Montamos a barraca, coloquei o meu casaco, comi alguns chocolates que o Mestre comprou para nos animar, e fui dormir bem desgastado e com medo de ter havido algo muito sério com meus pés. A noite não parou por aí, nós não colocamos uma lona de cobertura na barraca e, justamente nesse dia, choveu. A água escorreu pela barraca e encharcou meu casaco, fiquei com frio, engilhado e com a dor da lesão. No dia seguinte levantamos para ir à Foz do São Francisco, eu estava andando com muita dificuldade, mas continuamos. A luz amarela estava apenas a 300 metros de onde acampamos, pensei em jogar uma pedra nela, mas teria que andar para chegar até ela, e isso eu estava evitando fazer desnecessariamente.
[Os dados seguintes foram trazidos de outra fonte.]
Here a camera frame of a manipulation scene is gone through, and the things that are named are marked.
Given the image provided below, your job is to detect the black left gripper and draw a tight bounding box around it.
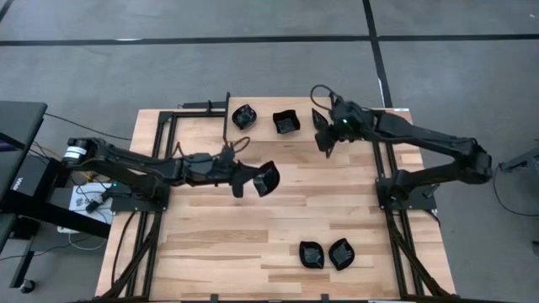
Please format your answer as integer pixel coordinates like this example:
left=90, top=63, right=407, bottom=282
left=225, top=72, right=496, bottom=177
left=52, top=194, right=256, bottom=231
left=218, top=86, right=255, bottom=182
left=180, top=145, right=263, bottom=199

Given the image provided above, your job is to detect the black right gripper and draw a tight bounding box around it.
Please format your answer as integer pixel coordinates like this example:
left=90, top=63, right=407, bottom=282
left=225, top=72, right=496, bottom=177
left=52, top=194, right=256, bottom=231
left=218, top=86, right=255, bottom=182
left=314, top=95, right=375, bottom=160

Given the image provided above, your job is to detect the black teardrop mini plate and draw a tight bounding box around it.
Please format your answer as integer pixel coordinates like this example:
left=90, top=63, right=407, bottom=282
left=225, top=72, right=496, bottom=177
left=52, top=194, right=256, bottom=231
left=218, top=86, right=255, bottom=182
left=311, top=107, right=330, bottom=132

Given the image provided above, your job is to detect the black square tray stack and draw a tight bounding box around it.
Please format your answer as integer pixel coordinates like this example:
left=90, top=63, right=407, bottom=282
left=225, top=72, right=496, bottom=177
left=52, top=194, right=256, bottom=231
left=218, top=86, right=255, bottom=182
left=272, top=109, right=302, bottom=135

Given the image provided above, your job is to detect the wooden shelf with black legs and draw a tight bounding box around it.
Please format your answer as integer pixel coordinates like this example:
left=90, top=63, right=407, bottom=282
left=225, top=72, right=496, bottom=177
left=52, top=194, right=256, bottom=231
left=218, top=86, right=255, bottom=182
left=221, top=91, right=339, bottom=160

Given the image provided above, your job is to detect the black clamp bar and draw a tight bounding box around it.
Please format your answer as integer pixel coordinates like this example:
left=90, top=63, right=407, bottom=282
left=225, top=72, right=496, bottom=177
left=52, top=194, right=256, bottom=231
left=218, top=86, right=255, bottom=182
left=181, top=99, right=228, bottom=110

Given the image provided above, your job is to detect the group of black trays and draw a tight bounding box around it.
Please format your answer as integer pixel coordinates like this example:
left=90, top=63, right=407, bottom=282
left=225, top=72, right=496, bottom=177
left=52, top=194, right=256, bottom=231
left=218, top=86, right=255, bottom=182
left=96, top=109, right=459, bottom=303

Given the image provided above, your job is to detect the white paper sheet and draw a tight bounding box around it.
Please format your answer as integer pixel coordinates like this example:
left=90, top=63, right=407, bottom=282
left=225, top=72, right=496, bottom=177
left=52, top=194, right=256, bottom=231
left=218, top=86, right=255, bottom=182
left=68, top=181, right=115, bottom=225

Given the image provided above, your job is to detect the grey chair base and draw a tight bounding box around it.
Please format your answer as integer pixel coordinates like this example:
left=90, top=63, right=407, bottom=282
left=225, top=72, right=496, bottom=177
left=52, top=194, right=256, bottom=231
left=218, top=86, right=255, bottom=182
left=499, top=141, right=539, bottom=173

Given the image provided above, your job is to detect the black computer box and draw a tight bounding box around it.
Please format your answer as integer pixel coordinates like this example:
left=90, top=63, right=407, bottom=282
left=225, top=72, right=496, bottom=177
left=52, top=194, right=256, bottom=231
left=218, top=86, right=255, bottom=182
left=10, top=154, right=58, bottom=199

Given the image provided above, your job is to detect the black right gripper cable loop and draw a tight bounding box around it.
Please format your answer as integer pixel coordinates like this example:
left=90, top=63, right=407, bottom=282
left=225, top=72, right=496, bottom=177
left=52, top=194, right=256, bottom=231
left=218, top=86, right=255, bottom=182
left=309, top=83, right=338, bottom=113

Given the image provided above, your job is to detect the thin black floor cable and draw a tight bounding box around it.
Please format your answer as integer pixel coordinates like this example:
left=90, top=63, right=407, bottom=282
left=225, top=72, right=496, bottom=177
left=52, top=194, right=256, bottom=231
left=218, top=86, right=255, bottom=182
left=493, top=162, right=539, bottom=219

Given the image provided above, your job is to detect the black desk base frame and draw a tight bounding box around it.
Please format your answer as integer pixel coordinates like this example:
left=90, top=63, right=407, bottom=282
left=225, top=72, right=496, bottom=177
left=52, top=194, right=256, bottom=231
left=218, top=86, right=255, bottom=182
left=0, top=195, right=113, bottom=291

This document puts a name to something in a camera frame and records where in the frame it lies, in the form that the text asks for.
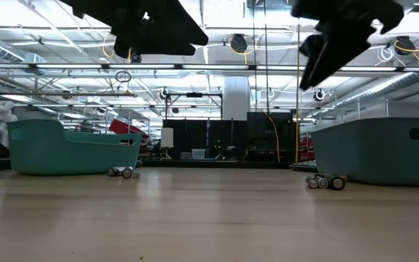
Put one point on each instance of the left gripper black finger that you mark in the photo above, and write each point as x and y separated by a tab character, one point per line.
151	45
180	25

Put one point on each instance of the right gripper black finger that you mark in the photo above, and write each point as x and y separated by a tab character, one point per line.
340	43
309	44

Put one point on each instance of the long ceiling light bar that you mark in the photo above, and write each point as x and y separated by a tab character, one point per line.
140	66

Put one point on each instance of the red cart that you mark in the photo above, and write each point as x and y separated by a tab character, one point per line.
122	127

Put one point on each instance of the white column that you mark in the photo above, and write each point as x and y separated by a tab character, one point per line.
235	98

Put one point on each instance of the black cabinets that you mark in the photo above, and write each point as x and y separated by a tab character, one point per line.
260	134

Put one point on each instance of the red equipment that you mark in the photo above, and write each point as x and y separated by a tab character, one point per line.
307	149

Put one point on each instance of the grey horizontal pipe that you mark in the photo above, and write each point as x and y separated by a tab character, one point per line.
49	94

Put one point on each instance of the clear plastic box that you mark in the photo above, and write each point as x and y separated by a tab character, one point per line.
198	154
186	155

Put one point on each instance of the blue grey plastic bin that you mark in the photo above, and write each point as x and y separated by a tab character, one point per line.
377	156

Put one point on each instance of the black desk calculator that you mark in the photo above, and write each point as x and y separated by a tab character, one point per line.
304	166

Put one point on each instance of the teal green plastic bin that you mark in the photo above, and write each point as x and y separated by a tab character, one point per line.
67	156

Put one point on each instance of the white robot figure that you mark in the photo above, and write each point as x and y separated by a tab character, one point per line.
2	116

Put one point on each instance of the black gantry frame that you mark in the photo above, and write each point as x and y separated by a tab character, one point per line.
194	94

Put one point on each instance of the black aluminium rig frame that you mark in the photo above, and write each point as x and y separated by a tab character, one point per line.
213	163

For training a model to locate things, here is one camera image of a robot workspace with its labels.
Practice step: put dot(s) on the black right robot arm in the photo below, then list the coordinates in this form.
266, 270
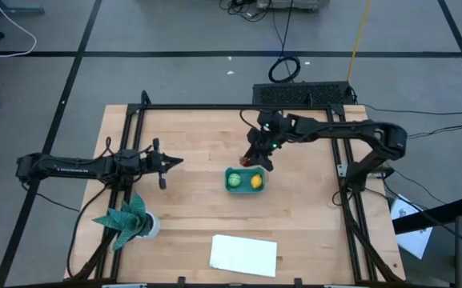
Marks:
342, 129

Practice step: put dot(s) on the yellow lemon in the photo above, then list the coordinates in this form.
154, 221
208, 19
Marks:
256, 181

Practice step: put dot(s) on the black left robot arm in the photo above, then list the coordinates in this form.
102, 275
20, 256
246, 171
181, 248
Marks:
74, 168

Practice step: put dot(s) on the silver metal bracket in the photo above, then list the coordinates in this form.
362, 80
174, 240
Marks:
341, 170

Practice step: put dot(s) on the green plant in white pot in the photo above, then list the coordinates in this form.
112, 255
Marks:
130, 220

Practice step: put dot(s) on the black perforated computer case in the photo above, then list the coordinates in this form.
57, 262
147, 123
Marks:
300, 94

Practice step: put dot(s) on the white folded cloth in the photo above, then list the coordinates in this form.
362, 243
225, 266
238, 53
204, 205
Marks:
242, 254

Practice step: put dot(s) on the grey chair base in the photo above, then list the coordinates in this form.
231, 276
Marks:
10, 9

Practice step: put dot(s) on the small black adapter box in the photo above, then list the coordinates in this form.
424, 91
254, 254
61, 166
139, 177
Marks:
386, 172

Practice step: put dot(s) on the teal plastic tub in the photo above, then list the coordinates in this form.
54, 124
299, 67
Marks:
245, 188

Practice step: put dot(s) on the black table clamp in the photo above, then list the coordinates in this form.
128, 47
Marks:
181, 281
298, 282

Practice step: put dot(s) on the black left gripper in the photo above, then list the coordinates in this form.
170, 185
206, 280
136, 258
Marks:
154, 162

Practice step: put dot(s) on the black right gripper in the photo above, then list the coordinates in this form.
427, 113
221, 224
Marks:
263, 142

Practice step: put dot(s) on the grey floor device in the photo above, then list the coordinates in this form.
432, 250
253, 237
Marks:
294, 4

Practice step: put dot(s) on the green lime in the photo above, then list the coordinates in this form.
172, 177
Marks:
234, 180

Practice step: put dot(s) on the white printed paper sheets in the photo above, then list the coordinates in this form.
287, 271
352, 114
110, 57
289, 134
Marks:
412, 236

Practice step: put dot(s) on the black table bar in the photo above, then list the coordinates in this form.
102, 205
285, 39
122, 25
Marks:
435, 214

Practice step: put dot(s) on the black aluminium table frame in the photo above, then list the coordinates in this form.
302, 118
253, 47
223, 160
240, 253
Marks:
194, 106

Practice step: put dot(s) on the black curved corner bracket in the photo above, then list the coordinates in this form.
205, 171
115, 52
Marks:
145, 98

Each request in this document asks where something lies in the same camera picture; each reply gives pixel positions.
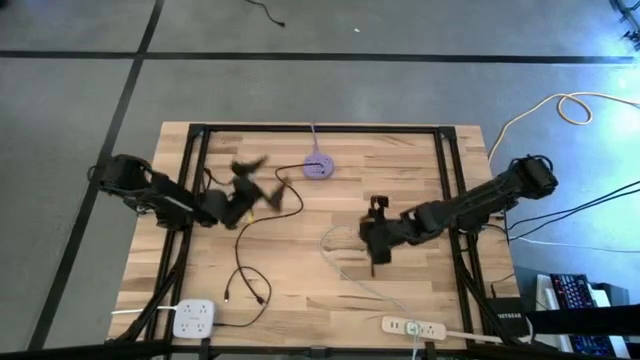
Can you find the purple round power hub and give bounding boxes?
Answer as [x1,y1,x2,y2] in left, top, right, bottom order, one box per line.
[302,153,336,181]

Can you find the white square power strip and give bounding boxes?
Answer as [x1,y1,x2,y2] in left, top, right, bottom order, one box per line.
[172,298,216,340]

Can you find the backlit keyboard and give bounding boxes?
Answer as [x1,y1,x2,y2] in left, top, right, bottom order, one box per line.
[567,333,617,359]

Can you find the yellow cable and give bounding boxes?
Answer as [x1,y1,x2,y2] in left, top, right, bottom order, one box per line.
[488,92,640,157]

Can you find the short black USB cable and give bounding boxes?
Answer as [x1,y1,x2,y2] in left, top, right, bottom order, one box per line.
[213,264,274,329]

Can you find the long black USB cable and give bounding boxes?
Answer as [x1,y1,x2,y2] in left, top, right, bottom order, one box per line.
[233,161,324,307]

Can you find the white floor cable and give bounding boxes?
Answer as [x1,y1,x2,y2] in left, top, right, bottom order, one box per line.
[514,236,640,254]

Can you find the black network switch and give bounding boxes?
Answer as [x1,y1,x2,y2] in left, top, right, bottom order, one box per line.
[487,297,532,335]

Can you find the black stand legs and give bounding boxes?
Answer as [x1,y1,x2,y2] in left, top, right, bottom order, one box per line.
[608,0,640,51]

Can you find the black keyboard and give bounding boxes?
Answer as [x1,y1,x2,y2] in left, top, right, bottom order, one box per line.
[549,272,597,311]

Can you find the black table frame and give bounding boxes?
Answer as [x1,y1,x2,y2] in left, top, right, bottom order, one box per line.
[107,122,531,360]

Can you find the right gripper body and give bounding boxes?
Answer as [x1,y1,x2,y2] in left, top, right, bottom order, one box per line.
[367,194,407,267]

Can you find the white power strip cord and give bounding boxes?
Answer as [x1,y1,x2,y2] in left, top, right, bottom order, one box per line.
[109,304,179,317]

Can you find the black floor cable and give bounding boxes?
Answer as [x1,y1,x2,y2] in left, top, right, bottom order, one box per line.
[508,188,640,244]
[507,179,640,229]

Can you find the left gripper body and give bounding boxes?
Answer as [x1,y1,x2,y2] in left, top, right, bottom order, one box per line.
[227,173,265,224]

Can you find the beige long power strip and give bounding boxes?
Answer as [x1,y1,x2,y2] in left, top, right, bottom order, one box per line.
[381,315,448,342]

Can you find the black cable with plug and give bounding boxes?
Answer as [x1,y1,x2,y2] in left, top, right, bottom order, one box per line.
[244,0,287,29]

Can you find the white braided USB cable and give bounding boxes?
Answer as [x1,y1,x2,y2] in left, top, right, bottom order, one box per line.
[318,223,422,360]

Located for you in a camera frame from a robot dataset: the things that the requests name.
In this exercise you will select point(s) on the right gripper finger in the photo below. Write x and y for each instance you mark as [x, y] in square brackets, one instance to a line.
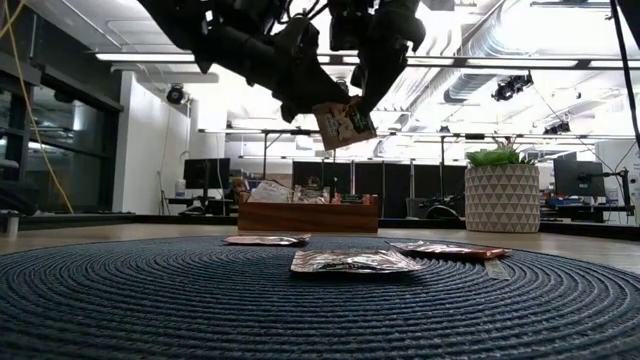
[387, 75]
[365, 82]

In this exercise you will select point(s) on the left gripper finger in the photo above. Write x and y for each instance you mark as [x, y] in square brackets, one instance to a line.
[327, 87]
[312, 100]

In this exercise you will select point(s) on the brown vanilla cinnamon tea packet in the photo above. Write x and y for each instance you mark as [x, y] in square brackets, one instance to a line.
[355, 261]
[345, 127]
[310, 195]

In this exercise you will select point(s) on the white Tazo tea packet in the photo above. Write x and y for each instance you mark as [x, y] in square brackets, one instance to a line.
[270, 192]

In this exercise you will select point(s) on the black office partition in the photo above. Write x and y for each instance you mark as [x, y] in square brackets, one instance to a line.
[390, 182]

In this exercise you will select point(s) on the person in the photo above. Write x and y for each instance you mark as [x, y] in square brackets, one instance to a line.
[239, 187]

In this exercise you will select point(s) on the wooden three-compartment tray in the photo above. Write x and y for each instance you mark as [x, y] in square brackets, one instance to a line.
[310, 220]

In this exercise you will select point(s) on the black ceiling spotlight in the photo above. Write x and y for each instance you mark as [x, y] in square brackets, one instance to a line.
[557, 128]
[510, 87]

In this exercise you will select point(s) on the black computer monitor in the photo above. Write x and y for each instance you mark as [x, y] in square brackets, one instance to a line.
[206, 174]
[579, 177]

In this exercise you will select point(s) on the green succulent plant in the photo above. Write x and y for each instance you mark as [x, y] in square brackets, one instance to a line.
[492, 157]

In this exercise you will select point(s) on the white bottle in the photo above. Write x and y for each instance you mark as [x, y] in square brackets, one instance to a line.
[180, 190]

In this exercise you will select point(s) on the white triangle-patterned plant pot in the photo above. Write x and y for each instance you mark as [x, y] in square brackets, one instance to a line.
[500, 200]

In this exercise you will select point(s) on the white placemat label strip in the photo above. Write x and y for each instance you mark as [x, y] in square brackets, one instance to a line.
[497, 270]

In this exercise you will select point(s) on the round dark blue woven placemat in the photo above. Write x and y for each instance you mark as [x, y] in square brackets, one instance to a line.
[150, 310]
Reta Final – Pontal do Peba
Caminhamos em direção ao Peba e já avistávamos de perto, eu estava sempre um pouco atrás do resto do grupo, e a única coisa que utilizei para ganhar forças foi cantar, repeti a música “Beira-mar auê beira-mar” umas 12 vezes até chegar à pousada no Peba. Chegamos na pousada e descasamos, ali eu percebi a importância do que o homem me falou enquanto me preparava para partir na Pajuçara, ter humildade. Tive que tê-la e deixar o orgulho de lado para desistir da caminhada, e foi o que fiz. O Gluck estava um pouco mais inteiro e com mais força de vontade para continuar a caminhada, apesar de está muito lesionado também, e continuou mesmo com incentivos, de um pessoal que estava na pousada, para ele não prosseguir. Nós comemos e os quatro foram em direção à Foz, eu fiquei na pousada esperando o Jipe para pega-los e traze-los de volta. Após algum tempo o jipe chegou e nós fomos busca-los, no caminho avistamos o Mestre e o Gluck, que logo subiu no carro não aguentando a dor, faltando cerca de 5 km para a foz. O Mestre, Rafael e Fernando continuaram correndo, o Fernando foi o primeiro a chegar e foi o único que não estava machucado. A chegada foi muito prazerosa, tiramos algumas fotos e fomos para um ponto de ônibus na estrada para “pegar” uma van em direção a Maceió. Dentro da van eu estava com muito medo de ter ocorrido algo grave no meu pé e, junto com uma hipoglicemia, isso estimulou a eu passar mal, minha vista escureceu toda e só melhorou quando abaixei a cabeça, a moça do meu lado meu deu água e eu peguei uma rapadura para fornecer um pouco de açúcar ao corpo. No fim, chegamos em Maceió inteiros, com as panturrilhas mais hipertrofiadas e com sensação de missão cumprida.Apesar de eu não ter sentido esta sensação no momento, senti alguns dias depois.
Muitos aprendizados foram obtidos ao longo dessa caminhada que juntos me ajudam a formar uma pessoa mais madura, melhor e autônoma dentro de mim. Fortaleceu muito os laços de amizade entre os integrantes, pois, como já disse um amigo: para conhecer um homem, caminhe quatro dias e quatro noites com ele. Isso foi o que aconteceu. São momentos que levarei por toda minha vida, e com certeza, repetirei várias experiências desse tipo para me fortalecer cada vez mais. “Alguns pensam em fazer algo no qual se orgulhem, outros fazem.”